A jury in Hammond, Ind.-based Lake Superior Court March 8 ruled in favor of Indian American cardiologist Dr. Arvind Gandhi and Munster, Ind.-based Community Hospital with respect to allegations the doctor unnecessarily implanted heart devices.
Plaintiff Ray Kammer, who alleged that in 2007 he was persuaded by Gandhi to have a cardiac defibrillator implanted, had been seeking more than $3 million in damages, according to an NWI Times report.
The plaintiff also claimed that the doctor did not have the proper training to perform the procedure, which was conducted at Community Hospital.
"We're pleased with the result. It took a long time but we think the jury made the right decision," said Edward Hearn, the attorney representing Community Hospital, according to the report.
The defense argued that Kammer was admitted with dangerously high blood pressure, his heart was enlarged, had decreased movement and was performing at 50 percent of normal functioning, the publication said.
After the implant was inserted, Kammer was discharged from the hospital diagnosed with malignant hypertension, congestive heart failure, chronic kidney disease, morbid obesity, sleep apnea and primary cardiomyopathy, it said.
"A two-week trial can be a lot for the jury to work through, but they did a great job and clearly understood that the physician and the hospital were not at fault," Hearn said in the report.
Gandhi testified earlier in the trial, according to NWI, that "The family was there — I talked to all of them.” He added, "I showed my severe concern about his health” and explained to them that Kammer was at risk of "sudden cardiac death."
Gandhi is a graduate of St.
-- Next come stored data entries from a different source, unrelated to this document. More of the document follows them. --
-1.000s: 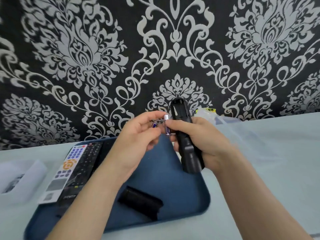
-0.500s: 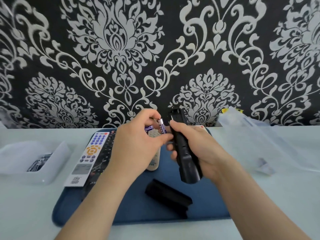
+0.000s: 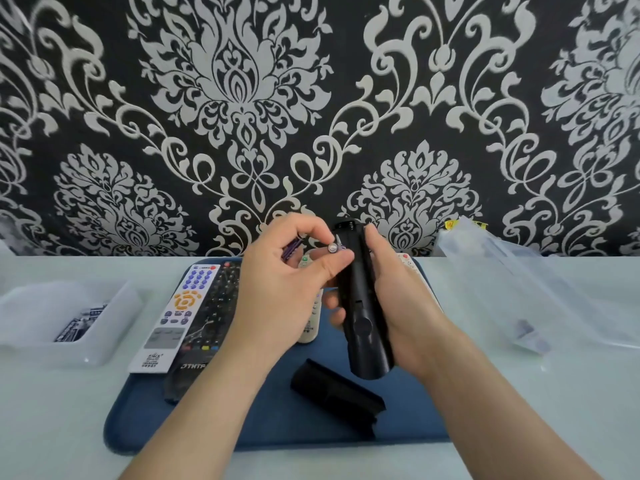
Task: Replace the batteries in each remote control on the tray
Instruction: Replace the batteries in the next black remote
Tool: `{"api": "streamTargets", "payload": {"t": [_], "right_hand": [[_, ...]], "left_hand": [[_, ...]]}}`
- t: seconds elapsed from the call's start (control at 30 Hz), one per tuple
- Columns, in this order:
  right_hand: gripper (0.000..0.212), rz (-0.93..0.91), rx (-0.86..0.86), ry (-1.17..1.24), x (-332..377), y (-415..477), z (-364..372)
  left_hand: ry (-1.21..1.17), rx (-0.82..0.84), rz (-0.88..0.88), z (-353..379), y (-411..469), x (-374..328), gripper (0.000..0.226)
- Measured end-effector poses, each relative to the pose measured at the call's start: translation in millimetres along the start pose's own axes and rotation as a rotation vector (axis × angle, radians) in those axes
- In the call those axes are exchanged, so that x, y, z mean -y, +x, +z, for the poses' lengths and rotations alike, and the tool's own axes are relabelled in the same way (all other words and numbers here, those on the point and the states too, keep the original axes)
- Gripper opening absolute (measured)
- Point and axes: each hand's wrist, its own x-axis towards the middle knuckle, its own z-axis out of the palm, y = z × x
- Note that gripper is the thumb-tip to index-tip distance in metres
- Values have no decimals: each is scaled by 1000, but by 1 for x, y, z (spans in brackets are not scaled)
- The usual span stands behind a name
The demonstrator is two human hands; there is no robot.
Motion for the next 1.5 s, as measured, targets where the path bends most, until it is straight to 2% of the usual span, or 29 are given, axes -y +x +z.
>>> {"api": "streamTargets", "payload": {"t": [0.2, 0.37, 0.53, 0.6, 0.67, 0.7, 0.8, 1.0, 1.17, 1.3, 1.43, 1.5], "right_hand": [[55, -62, -70, -38, 0, 0, 2], [53, -95, -83, -65, -1, 0, 3], [46, -118, -124, -85, -1, -2, 4], [46, -128, -135, -134, -1, -2, 2], [47, -130, -143, -153, -1, -2, 1], [47, -136, -153, -158, -1, -3, 1], [52, -164, -170, -212, 1, -5, 4], [63, -252, -193, -269, 1, -10, 14], [63, -255, -143, -356, -2, -13, 20], [64, -261, -88, -380, -2, -14, 22], [72, -265, -1, -458, -1, -20, 25], [76, -251, 28, -546, -3, -22, 27]], "left_hand": [[-144, 67, -39, 8, -6, 0, 23], [-39, 79, 121, 7, -4, 3, 23], [50, 60, 25, 9, -5, 10, 25], [263, 44, 148, 7, -6, 9, 20], [540, 57, 370, 4, -5, 7, 22], [604, 68, 438, 3, -5, 7, 27], [579, 94, 457, 1, -3, 6, 29], [476, -13, 336, 3, -2, 9, 33], [473, -66, 332, -2, 1, 8, 29], [216, -56, 155, -1, 1, -1, 28], [-10, 10, -101, -5, 5, -5, 57], [-104, 81, -189, -11, 6, -3, 51]]}}
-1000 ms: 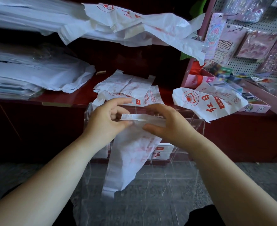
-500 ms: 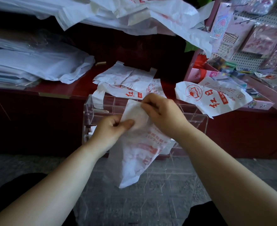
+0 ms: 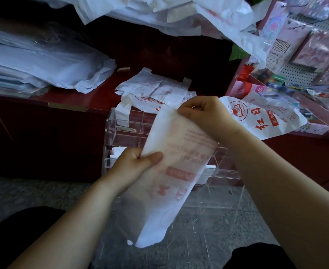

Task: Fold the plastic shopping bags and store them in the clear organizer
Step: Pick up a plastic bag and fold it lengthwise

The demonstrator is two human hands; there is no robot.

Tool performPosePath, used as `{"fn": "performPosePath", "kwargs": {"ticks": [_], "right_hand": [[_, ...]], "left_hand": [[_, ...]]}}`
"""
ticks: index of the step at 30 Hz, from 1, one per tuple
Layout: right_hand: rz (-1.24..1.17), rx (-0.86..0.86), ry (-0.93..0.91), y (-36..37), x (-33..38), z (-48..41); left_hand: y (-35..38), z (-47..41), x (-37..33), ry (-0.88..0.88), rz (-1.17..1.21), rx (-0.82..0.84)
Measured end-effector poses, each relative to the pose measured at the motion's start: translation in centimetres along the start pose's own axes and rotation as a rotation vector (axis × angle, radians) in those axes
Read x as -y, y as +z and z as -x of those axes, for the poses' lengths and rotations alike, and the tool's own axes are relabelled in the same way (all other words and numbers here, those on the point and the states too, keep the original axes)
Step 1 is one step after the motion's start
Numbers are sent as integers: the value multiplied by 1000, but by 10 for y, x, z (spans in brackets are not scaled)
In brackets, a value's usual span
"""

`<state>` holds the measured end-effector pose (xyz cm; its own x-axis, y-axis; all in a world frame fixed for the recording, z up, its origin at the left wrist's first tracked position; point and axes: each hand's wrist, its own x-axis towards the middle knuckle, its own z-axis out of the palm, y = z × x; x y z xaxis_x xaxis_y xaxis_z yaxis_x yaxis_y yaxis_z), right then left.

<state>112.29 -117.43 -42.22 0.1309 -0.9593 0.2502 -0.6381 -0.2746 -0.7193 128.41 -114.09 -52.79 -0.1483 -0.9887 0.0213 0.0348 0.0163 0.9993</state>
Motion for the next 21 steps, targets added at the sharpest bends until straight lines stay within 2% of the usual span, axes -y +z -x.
{"fn": "performPosePath", "kwargs": {"ticks": [4, 6, 9, 10, 13, 18, 21], "right_hand": [[-131, -69, 36, -2, -3, 0], [-274, -64, 72, -4, -10, 4], [-655, 79, 185, 2, -34, 18], [-710, 139, 222, 9, -43, 23], [-630, 231, 273, 33, -62, 38], [-554, -1, 285, 46, -64, 41], [-641, 11, 276, 45, -62, 44]], "left_hand": [[0, -1, 4, -9, 45, -48], [4, -1, 6, 23, 56, -109], [4, -2, 8, 65, 54, -222], [4, -3, 6, 67, 57, -261], [5, -5, 5, 65, 106, -305], [1, -10, 11, 70, 72, -375], [-3, -14, 11, 73, 117, -428]]}}
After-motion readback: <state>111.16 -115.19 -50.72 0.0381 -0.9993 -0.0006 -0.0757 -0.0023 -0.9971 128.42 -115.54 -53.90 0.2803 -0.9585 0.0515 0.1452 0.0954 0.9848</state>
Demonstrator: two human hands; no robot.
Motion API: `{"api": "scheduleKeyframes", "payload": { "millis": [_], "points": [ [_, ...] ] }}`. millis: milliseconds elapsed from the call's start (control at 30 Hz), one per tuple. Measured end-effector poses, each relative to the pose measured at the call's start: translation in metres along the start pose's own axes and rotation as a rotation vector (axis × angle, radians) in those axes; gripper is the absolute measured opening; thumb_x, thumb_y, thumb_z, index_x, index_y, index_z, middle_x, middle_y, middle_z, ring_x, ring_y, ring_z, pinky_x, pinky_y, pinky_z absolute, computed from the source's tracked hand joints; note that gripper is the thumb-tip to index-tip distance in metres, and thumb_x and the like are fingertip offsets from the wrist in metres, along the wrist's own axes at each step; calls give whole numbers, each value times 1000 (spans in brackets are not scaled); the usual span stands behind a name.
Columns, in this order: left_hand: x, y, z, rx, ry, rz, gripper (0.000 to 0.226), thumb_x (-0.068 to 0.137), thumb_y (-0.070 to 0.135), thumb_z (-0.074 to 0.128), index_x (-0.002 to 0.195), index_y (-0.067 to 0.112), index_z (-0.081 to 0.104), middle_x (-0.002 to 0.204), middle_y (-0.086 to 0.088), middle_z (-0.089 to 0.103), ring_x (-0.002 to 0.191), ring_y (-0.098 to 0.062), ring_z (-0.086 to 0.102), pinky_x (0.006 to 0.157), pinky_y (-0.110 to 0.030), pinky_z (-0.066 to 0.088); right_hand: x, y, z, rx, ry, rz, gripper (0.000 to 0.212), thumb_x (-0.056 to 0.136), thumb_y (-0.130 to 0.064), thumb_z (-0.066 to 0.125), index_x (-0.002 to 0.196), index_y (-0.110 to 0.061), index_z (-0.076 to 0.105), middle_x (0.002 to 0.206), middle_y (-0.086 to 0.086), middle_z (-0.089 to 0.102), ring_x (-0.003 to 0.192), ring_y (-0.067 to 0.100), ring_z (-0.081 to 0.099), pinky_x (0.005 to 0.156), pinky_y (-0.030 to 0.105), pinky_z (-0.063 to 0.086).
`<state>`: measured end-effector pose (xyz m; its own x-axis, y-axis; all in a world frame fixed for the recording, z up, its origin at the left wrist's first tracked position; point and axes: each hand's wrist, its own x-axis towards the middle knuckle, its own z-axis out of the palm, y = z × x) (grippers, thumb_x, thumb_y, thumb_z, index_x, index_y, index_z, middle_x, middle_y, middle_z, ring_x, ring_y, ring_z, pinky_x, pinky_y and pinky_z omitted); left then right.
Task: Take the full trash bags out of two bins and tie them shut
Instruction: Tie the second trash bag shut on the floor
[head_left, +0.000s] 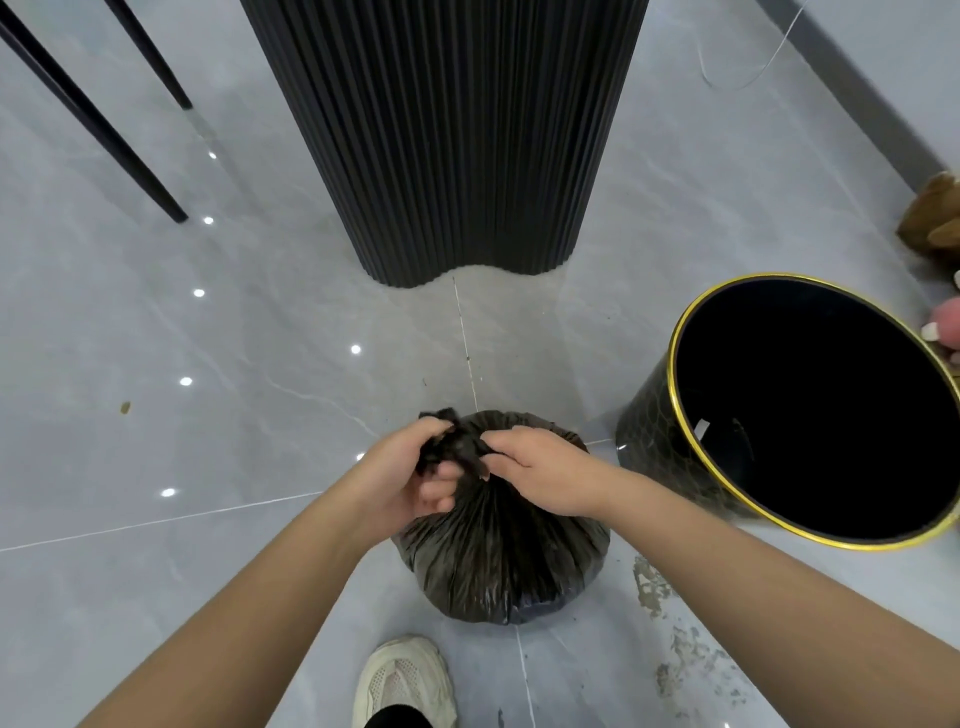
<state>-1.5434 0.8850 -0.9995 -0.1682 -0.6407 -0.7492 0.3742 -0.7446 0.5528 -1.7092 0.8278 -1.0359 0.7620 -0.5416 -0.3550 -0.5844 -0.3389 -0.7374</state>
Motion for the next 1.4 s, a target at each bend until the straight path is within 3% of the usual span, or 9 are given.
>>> {"api": "scheduleKeyframes", "payload": {
  "millis": [100,200,300,533,667,867,967,1200,1400],
  "points": [
    [-1,-14,2,-30,1,335,28,98,16,37,106,5,63,96,-6,71,40,-10,34,54,-27,52,-2,-2,2,199,-11,70,27,101,-19,42,75,-20,52,70,-10,50,68,1,46,68,15,36],
    [0,-23,-7,525,59,597,49,93,-6,40,129,23,57,84,6,64,59,-6,48,76,-27,54,-1,-3,3,258,-40,91,31,101,-19,42,71,-24,51,72,-8,50,71,4,47,75,22,38],
    [12,-28,-13,1188,45,798,50,95,4,44,138,29,46,122,15,55,105,2,53,95,-15,42,0,-4,2,262,-74,117,33,100,-18,42,70,-25,53,80,-4,54,80,10,50,82,28,40],
    [7,-6,-13,2019,231,837,34,97,37,29,78,20,52,71,7,56,55,-17,58,41,-26,26,-5,-4,4,-42,-2,74,25,97,-25,44,77,-13,53,73,-3,50,75,16,50,68,31,41],
    [-8,15,11,1715,191,381,38,99,38,32,67,21,43,69,4,52,72,-20,52,61,-32,37,-16,-5,4,-242,225,42,22,93,-36,49,96,-21,65,96,-9,57,93,14,56,70,32,46],
    [-41,49,38,1399,202,178,40,94,31,45,61,10,54,68,-8,58,72,-28,59,70,-38,50,-29,-35,-11,-276,423,152,28,86,-49,56,102,-29,67,101,-5,63,93,17,60,69,31,46],
    [-57,58,51,1370,220,108,37,94,32,50,74,9,71,80,-5,67,81,-22,63,76,-35,52,-36,-54,-9,-424,528,122,29,85,-49,53,87,-22,63,86,-1,65,83,22,63,57,30,34],
    [-96,51,72,1262,433,75,32,94,24,52,66,16,66,56,4,51,51,-10,45,47,-21,32,-48,-75,-8,-363,649,25,34,68,-45,75,68,-15,59,76,2,52,72,24,54,58,30,34],
    [-114,53,80,1271,588,156,33,93,28,52,65,18,67,66,1,59,66,-16,55,57,-26,40,-63,-83,-13,-131,525,-93,30,88,-45,58,108,-24,51,100,-5,63,85,20,60,64,34,46]
  ]
}}
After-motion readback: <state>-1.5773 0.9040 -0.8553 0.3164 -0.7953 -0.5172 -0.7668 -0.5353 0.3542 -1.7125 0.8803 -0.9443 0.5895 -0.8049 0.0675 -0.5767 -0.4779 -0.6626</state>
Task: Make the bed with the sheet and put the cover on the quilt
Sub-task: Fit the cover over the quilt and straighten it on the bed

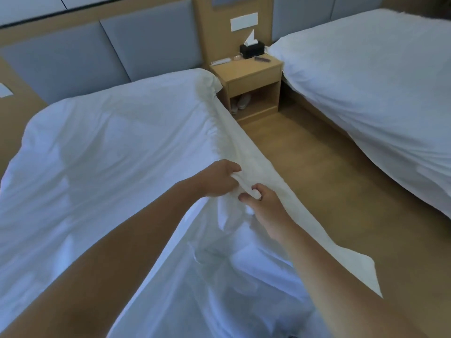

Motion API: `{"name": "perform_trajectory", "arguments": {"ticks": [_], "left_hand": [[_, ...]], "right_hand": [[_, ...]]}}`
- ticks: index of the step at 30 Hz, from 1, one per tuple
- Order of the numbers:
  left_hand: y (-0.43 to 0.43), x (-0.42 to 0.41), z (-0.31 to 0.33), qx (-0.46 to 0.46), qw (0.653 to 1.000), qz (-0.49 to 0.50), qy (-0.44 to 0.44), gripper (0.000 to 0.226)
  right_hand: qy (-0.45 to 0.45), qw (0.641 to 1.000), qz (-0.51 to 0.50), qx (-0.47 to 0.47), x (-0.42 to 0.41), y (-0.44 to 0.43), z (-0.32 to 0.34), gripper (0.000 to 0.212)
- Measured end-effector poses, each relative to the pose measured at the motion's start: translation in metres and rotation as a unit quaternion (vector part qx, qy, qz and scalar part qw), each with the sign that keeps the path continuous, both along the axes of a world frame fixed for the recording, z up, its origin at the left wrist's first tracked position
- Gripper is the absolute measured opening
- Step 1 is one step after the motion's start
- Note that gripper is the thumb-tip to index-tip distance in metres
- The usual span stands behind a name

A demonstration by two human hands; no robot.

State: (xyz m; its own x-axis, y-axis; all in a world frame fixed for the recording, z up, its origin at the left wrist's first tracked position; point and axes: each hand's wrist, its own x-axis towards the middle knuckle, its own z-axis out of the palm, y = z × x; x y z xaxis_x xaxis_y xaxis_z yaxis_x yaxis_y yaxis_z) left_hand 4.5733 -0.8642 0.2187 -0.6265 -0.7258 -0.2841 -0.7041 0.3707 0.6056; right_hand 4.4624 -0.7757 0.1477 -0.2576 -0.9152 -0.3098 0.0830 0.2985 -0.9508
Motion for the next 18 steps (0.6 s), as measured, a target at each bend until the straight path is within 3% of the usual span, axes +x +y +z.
{"name": "perform_trajectory", "arguments": {"ticks": [3,4,6,8,10,13,15,17,18], "left_hand": [[0.000,0.016,0.005,0.038,0.994,-0.021,-0.097,0.027],[0.000,0.021,0.006,-0.009,0.984,-0.045,-0.173,0.025],[-0.005,0.028,0.007,-0.199,0.925,-0.073,-0.316,0.013],[-0.008,0.029,-0.001,-0.338,0.872,-0.028,-0.352,0.022],[0.005,0.026,-0.009,-0.370,0.876,0.051,-0.307,0.034],[0.049,0.022,-0.021,-0.288,0.918,0.180,-0.203,0.030],[0.082,0.023,-0.034,-0.116,0.959,0.238,-0.104,0.017],[0.101,0.020,-0.048,0.058,0.963,0.264,0.003,0.020],[0.104,0.017,-0.054,0.092,0.957,0.273,0.046,0.019]], "right_hand": [[0.035,0.994,-0.098,-0.032,0.006,-0.004,0.002,0.022],[0.068,0.991,-0.109,-0.042,0.009,-0.003,0.003,0.024],[0.149,0.981,-0.091,-0.081,0.021,-0.002,0.004,0.030],[0.203,0.972,-0.061,-0.102,0.035,0.000,0.003,0.033],[0.230,0.966,-0.049,-0.104,0.039,0.000,-0.001,0.036],[0.242,0.964,-0.033,-0.106,0.029,0.002,-0.002,0.036],[0.263,0.958,0.002,-0.114,0.023,0.005,0.001,0.035],[0.295,0.947,0.054,-0.117,0.018,0.007,0.005,0.036],[0.318,0.937,0.081,-0.116,0.016,0.006,0.007,0.036]]}}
Xavier College and the Seth G.S. Medical School where he earned a medical degree. He did his residency at Grant Hospital of Chicago and at the Advocate Illinois Masonic Medical Center, as well as a Fellowship at Mt. Sinai Hospital Medical Center.
A recipient of Indiana and Illinois state medical licenses, Gandhi has been with the Cardiology Associates of Northwest Indiana since January 1981.
He has certifications from the American Board of Internal Medicine’s internal medicine and cardiovascular disease. Additionally, the Indian American has been a Fellow of the American College of Cardiology and received the Meaningful Use State 1 Certification from the Centers for Medicare and Medicaid Services in 2012.